Fang Wang received her BE degree and Master degree in computer science in 1994, 1997, and PhD degree in computer architecture in 2001 from Huazhong University of Science and Technology (HUST), China. She is a professor of computer science and engineering at HUST. Her interests include distribute file systems, parallel I/O storage systems and graph processing systems. She has more than 50 publications in major journals and international conferences, including FGCS, ACM TACO, SCIENCE CHINA Information Sciences, Chinese Journal of Computers HiPC, ICDCS, HPDC and ICPP.
Hong Jiang received the BE degree from the Huazhong University of Science and Technology, China in 1982, the MASc degree from the University of Toronto, Canada in 1987, and the PhD degree from the Texas A&M University, College Station, in 1991. He is Wendell H. Nedderman Endowed Professor & Chair of Department of Computer Science and Engineering, University of Texas at Arlington.

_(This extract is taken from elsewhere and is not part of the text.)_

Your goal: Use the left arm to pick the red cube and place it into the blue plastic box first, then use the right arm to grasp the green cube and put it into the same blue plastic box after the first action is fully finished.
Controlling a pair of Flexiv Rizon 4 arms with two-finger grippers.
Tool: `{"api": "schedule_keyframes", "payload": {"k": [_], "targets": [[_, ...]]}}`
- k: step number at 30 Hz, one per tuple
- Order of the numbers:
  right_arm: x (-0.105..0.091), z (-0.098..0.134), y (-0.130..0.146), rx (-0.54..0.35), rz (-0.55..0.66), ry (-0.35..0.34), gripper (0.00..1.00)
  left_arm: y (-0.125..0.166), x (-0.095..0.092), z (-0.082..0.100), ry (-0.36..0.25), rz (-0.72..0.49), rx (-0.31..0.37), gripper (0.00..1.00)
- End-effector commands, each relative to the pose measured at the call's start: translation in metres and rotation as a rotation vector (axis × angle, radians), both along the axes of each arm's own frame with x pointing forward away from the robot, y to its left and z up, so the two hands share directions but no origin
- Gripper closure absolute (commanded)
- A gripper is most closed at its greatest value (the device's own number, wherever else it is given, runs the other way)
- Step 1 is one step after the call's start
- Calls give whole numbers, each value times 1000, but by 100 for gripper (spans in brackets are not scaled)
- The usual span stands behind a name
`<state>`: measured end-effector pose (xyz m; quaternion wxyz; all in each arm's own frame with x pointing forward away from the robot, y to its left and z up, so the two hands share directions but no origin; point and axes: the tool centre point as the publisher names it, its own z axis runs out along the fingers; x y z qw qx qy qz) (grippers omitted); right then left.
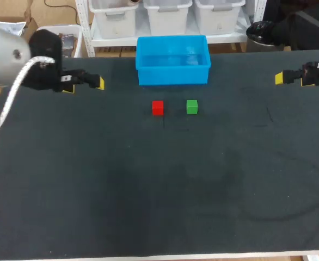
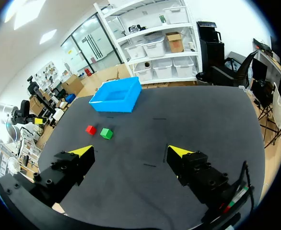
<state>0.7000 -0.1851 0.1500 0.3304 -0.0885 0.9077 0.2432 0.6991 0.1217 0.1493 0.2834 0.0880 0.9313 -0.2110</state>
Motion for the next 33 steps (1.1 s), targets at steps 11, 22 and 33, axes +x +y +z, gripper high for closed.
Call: {"api": "schedule_keyframes", "payload": {"k": [11,22,33], "targets": [[0,0,0,0,0,0,0,-27,11,3,24,91,151,0],[0,0,0,0,0,0,0,-27,11,3,24,91,151,0],[0,0,0,0,0,0,0,-36,12,2,35,112,154,0]]}}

His research interests include computer architecture, computer storage systems and parallel/distributed computing. He serves as an Associate Editor of the IEEE Transactions on Parallel and Distributed Systems. He has over 200 publications in major journals and international Conferences in these areas, including IEEE-TPDS, IEEE-TC, ACM-TOS, ACM TACO, JPDC, ISCA, MICRO, FAST, USENIX ATC, USENIX LISA, SIGMETRICS, MIDDLEWARE, ICDCS, IPDPS, OOPLAS, ECOOP, SC, ICS, HPDC, ICPP, etc., and his research has been supported by NSF, DOD and the State of Nebraska. Dr. Jiang is a Fellow of IEEE.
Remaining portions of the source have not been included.